Study shows bad teeth lead to bullying in kids

badteeth1Preteens with unattractive teeth are likely to be bullied, according to a new study published in the American Journal of Orthodontics and Dentofacial Orthopedics.

The study, which was conducted among sixth-grade students in Amman, Jordan, reveals a significant percentage of children experience bullying as a result of dental and/or facial appearance. Teeth were the top targeted physical feature to increase a child's chance of being bullied, followed by the child's strength and weight, the study showed.

A panel of top U.S. orthodontists, as well several pediatric dentists and orthodontists in Maryland, concurred with the study findings, saying it also holds true in this country.

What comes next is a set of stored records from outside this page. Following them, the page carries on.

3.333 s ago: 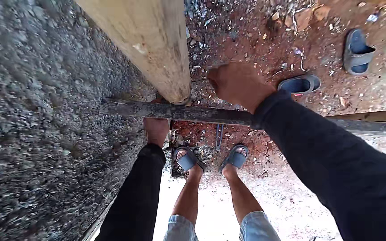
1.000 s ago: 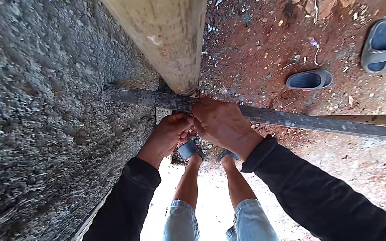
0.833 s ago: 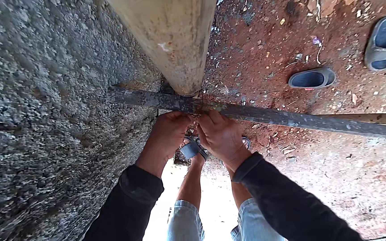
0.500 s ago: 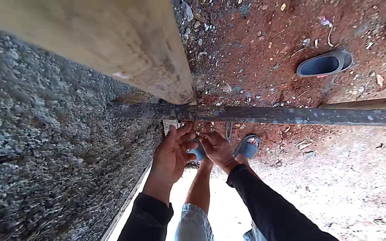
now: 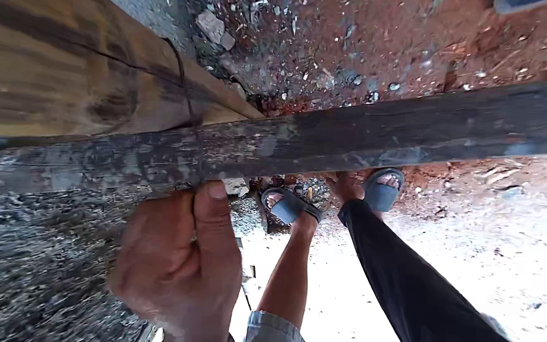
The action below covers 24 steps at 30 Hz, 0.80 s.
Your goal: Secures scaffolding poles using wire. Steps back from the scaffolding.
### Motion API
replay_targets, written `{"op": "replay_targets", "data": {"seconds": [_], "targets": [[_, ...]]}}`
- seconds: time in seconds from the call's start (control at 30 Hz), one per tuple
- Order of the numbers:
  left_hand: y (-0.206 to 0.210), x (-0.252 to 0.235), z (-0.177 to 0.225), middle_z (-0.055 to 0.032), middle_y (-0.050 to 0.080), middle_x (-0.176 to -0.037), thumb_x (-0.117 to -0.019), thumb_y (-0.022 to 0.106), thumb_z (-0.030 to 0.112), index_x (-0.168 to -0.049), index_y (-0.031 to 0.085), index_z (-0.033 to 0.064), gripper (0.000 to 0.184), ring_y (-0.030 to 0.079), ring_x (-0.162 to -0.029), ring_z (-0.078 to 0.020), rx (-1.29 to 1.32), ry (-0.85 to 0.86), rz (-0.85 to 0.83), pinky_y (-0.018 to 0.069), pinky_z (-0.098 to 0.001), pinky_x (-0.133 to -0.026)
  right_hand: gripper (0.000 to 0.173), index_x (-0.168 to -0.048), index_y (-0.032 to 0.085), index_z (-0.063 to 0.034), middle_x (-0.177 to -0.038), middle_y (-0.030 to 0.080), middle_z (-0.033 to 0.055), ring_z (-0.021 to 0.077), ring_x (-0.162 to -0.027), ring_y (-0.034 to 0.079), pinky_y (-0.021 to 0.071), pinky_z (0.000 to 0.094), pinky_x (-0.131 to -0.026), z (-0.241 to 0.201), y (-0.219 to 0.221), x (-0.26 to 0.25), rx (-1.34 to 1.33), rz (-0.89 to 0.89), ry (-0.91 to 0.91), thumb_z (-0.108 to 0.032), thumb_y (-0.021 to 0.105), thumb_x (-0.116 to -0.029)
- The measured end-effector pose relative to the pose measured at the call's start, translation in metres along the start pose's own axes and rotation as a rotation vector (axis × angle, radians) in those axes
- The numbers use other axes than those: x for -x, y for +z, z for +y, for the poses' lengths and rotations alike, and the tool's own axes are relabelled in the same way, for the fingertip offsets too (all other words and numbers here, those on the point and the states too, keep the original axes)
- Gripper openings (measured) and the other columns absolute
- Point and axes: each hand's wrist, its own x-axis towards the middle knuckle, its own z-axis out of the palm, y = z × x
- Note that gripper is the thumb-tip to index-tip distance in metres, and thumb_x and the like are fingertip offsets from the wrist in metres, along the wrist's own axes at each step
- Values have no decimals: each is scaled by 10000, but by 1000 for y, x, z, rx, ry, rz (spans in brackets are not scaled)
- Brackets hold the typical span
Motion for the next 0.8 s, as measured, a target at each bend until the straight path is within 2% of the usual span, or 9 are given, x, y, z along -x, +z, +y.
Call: {"op": "replay_targets", "data": {"seconds": [0.1,0.2,0.3,0.43,0.53,0.6,0.67,0.73,0.8], "targets": [[2,13,-9,76,727,-985,-1089,501,372,-1027,735,145,332,685,-899,-16,460,-182,-103,576,-190,-795,802,-1489,474,-16,-1446,529,314,514,-1307,540,453,724,-980,5,17,-22,32,5,3,-622,571,-972],[3,14,-19,-77,748,-1116,-1074,384,510,-1139,738,114,536,724,-953,-173,1414,-573,-386,596,-319,-824,663,-1434,552,-47,-1384,585,302,502,-1267,574,449,716,-977,5,15,-22,-1,-7,-29,-538,586,-990],[18,12,-20,-69,731,-953,-1036,479,473,-1067,745,107,454,705,-832,-183,2009,-727,-596,577,-326,-730,561,-1363,560,-36,-1166,672,293,473,-1104,651,492,681,-932,22,-4,8,-294,6,-140,-349,745,-936],[30,13,-11,8,634,-736,-1020,574,371,-903,703,120,305,628,-662,-125,2246,-708,-530,527,-277,-623,378,-1210,672,-43,-1047,719,143,252,-949,696,561,507,-878,62,-49,79,-592,71,-283,-214,766,-887],[21,14,-10,-1,649,-783,-1022,586,371,-952,710,128,282,642,-699,-136,2181,-690,-452,553,-296,-673,293,-1078,724,-26,-895,717,41,73,-751,658,569,299,-705,95,-98,145,-711,250,-522,-197,760,-843],[9,13,-8,11,651,-784,-1035,579,369,-947,714,143,278,643,-693,-114,1919,-737,-390,563,-273,-674,170,-969,732,-96,-928,713,-26,44,-848,678,589,243,-775,107,-138,184,-938,296,-772,-151,775,-813],[-3,6,0,35,648,-749,-1062,522,287,-891,714,154,289,624,-645,-64,1449,-755,-300,563,-219,-640,187,-1074,755,-210,-1061,733,-68,77,-999,688,584,274,-900,101,-172,213,-1161,118,-944,-196,748,-888],[-13,-3,12,62,625,-703,-1062,491,136,-839,673,133,288,573,-599,-20,939,-698,-258,521,-175,-598,150,-1104,731,-167,-948,769,-23,111,-870,733,618,318,-822,83,-176,239,-1285,-176,-865,-196,677,-968],[-21,-11,25,74,537,-640,-1048,554,198,-809,649,127,267,495,-554,-33,449,-612,-289,443,-239,-555,148,-1063,662,-51,-753,692,33,136,-635,679,610,308,-624,54,-170,271,-1214,-420,-572,-159,568,-1026]]}}
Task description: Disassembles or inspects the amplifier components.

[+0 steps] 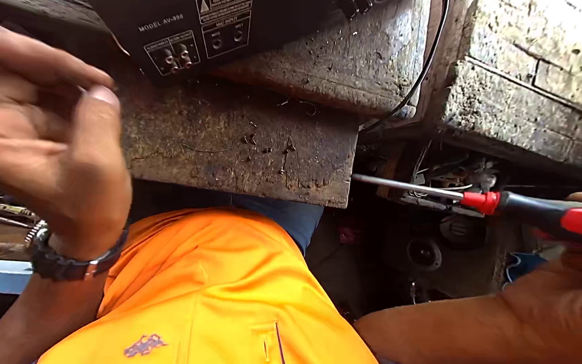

The orthodontists report they have treated many young patients who were teased and even bullied because of their teeth.

Dr. Gayle Glenn, president of the American Association of Orthodontists, reports that orthodontists have long been aware of the relationship between serious dental problems and self-esteem — no matter the age of the patient.

"A person's smile is very important in communication and interpersonal relations," Glenn says. "Teeth are very noticeable, so when they are unsightly or poorly aligned, this can be an easy target for teasing or bullying. Parents will often tell us that their child is being 'teased' about the appearance of his or her teeth."


Dental problems linked to self esteem

According to the study, the four most commonly reported dental-facial features targeted by bullies were spacing between the teeth, missing teeth, the shape or color of the teeth and prominent front teeth.

Kent Island pediatric dentist, Maggie McGrath, says she is familiar with this issue and finds it is most common when the problems are severe, such as in the cases of very crooked teeth or an excessive jaw misalignment. The social problems generally start in middle school, she says.

"Parents do let us know when this is happening and sometimes the child is referred to the orthodontist earlier than planned so that the cosmetic issues can be addressed," she says.

Dr. Robert Martin, an orthodontist in the Crofton area, agrees that if there is an obvious problem, an orthodontic exam should be scheduled.

"This is the first step to avoid any social problems in the adolescent years that may be related to physical appearance," he says. "It is important those children are seen at an early age, no later than age 7, to begin a course for correction."

Members of the AAO panel have found that early orthodontic treatment on a child being bullied can have a major beneficial psychological effect.